Elle s’est référée aux articles L 321-2, R 321-2, D. 323-2, L 323-6, et R 323-12 du code de la sécurité sociale, selon lesquels l’assuré doit respecter un délai de 48 heures pour envoyer son arrêt de travail à la Caisse, et est obligé de se soumettre aux contrôles qui seraient organisés par elle dans le cadre de cet arrêt.
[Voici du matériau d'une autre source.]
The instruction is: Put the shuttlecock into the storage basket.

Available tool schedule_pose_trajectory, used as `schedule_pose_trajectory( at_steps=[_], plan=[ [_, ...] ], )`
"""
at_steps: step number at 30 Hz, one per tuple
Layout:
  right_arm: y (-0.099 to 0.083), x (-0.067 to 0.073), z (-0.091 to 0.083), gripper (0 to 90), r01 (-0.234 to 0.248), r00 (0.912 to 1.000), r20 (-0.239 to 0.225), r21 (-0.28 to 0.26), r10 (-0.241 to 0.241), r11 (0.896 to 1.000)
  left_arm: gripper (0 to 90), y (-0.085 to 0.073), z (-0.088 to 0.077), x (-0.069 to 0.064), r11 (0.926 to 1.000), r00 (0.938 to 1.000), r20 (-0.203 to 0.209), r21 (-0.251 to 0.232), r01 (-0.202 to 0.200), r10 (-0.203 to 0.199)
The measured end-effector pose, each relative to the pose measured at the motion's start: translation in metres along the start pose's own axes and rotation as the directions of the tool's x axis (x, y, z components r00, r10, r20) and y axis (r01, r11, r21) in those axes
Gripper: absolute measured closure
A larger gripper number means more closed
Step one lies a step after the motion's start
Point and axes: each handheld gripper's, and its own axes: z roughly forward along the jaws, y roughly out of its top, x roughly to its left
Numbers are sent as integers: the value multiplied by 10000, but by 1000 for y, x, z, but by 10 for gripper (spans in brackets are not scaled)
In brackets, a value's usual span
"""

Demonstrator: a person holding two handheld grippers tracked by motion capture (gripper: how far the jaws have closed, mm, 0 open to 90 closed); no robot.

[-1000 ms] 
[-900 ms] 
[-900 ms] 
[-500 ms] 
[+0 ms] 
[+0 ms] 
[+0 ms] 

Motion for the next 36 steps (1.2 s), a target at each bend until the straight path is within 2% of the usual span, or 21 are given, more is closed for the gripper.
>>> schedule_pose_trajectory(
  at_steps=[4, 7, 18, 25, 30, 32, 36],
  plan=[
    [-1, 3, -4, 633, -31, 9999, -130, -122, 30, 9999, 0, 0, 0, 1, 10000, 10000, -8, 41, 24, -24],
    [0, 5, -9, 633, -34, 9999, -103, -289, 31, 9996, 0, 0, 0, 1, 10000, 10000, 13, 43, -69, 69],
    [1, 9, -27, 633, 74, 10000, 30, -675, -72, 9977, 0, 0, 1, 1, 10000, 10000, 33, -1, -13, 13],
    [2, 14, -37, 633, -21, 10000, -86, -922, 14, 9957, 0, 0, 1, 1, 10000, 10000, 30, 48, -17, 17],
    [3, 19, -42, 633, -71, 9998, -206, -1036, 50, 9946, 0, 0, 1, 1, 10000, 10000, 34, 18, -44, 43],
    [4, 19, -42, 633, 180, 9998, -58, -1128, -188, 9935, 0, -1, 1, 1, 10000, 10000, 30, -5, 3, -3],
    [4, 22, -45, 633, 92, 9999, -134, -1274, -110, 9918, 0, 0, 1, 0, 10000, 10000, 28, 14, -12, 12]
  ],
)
A défaut, elle est en droit de refuser le bénéfice des indemnités journalières sur la période durant laquelle son contrôle aura été impossible.
Or, selon elle, Madame [I] ne rapporte pas la preuve de ce qu’elle lui aurait initialement transmis ses prolongations d’arrêt de travail dans le délai de 48 heures, bien qu’elle les ait transmis par mail à son employeur, ce qui l’aurait privée de la possibilité de procéder aux contrôles prévus par les dispositions du code de la sécurité sociale et donc justifie le refus de versement des indemnités journalières sur les périodes litigieuses.
A l’issue des débats, l’affaire a été mise en délibéré au 6 mars 2026 par mise à disposition au greffe.
MOTIFS DE LA DECISION
L’article R. 321-2 du code de la sécurité sociale prévoit que : « En cas d’interruption de travail, l’assuré doit envoyer à la caisse primaire d’assurance maladie, dans les deux jours suivant la date d’interruption de travail, et sous peine de sanctions fixées conformément à l’article L. 321-2, une lettre d’avis d’interruption de travail indiquant, d’après les prescriptions du médecin, la durée probable de l’incapacité de travail ».
L’assuré a ainsi 48 heures pour transmettre son arrêt de travail à la Caisse.
L’article R. 323-12 du même code ajoute que « la caisse est fondée à refuser le bénéfice des indemnités journalières afférentes à la période pendant laquelle son contrôle a été rendu impossible ».
L’article L. 323-6 du même code dispose que " le service de l’indemnité journalière est subordonné à l’obligation pour le bénéficiaire : […] 2° De se soumettre aux contrôles organisés par le service du contrôle médical prévus à l’article L. 315-2 ".
En l’espèce, Madame [I] allègue avoir transmis ses prolongations d’arrêt de travail à la Caisse dans le délai de 48 heures, par lettre simple, ainsi qu’à son employeur par mail dans le même temps.
Il ressort de la décision de la CRA de la CPAM de la [Localité 1] que : " elle produit un mail adressé à son employeur le 14 décembre 2024 que celui-ci a transféré à son cabinet comptable le 16 décembre 2024 en mentionnant transmettre l’arrêt de travail de l’assurée.
Elle produit également un second mail adressé à son employeur le 23 janvier 2025 auquel celui-ci a répondu avoir bien reçu le message et transmis au cabinet comptable ".
Le tribunal estime que la preuve est ainsi rapportée de ce que les formalités dues par Madame [I] ont été effectuées.
En conséquence, la CPAM sera condamnée à verser à Madame [I] les indemnités journalières pour les périodes du 14 au 27 décembre 2024 et du 23 janvier au 7 février 2025, ainsi qu’aux dépens.
PAR CES MOTIFS
Le Tribunal, statuant publiquement par mise à disposition au greffe, par jugement contradictoire, et rendu en premier ressort,
CONDAMNE la Caisse Primaire d’Assurance Maladie de la [Localité 1] à verser à Madame [X] [I], en deniers ou quittances, les indemnités journalières pour les périodes du 14 au 27 décembre 2024 et du 23 janvier au 7 février 2025 ;
CONDAMNE la Caisse Primaire d’Assurance Maladie de la [Localité 1] aux dépens.
Ainsi dit et jugé les jour, mois et an susdits.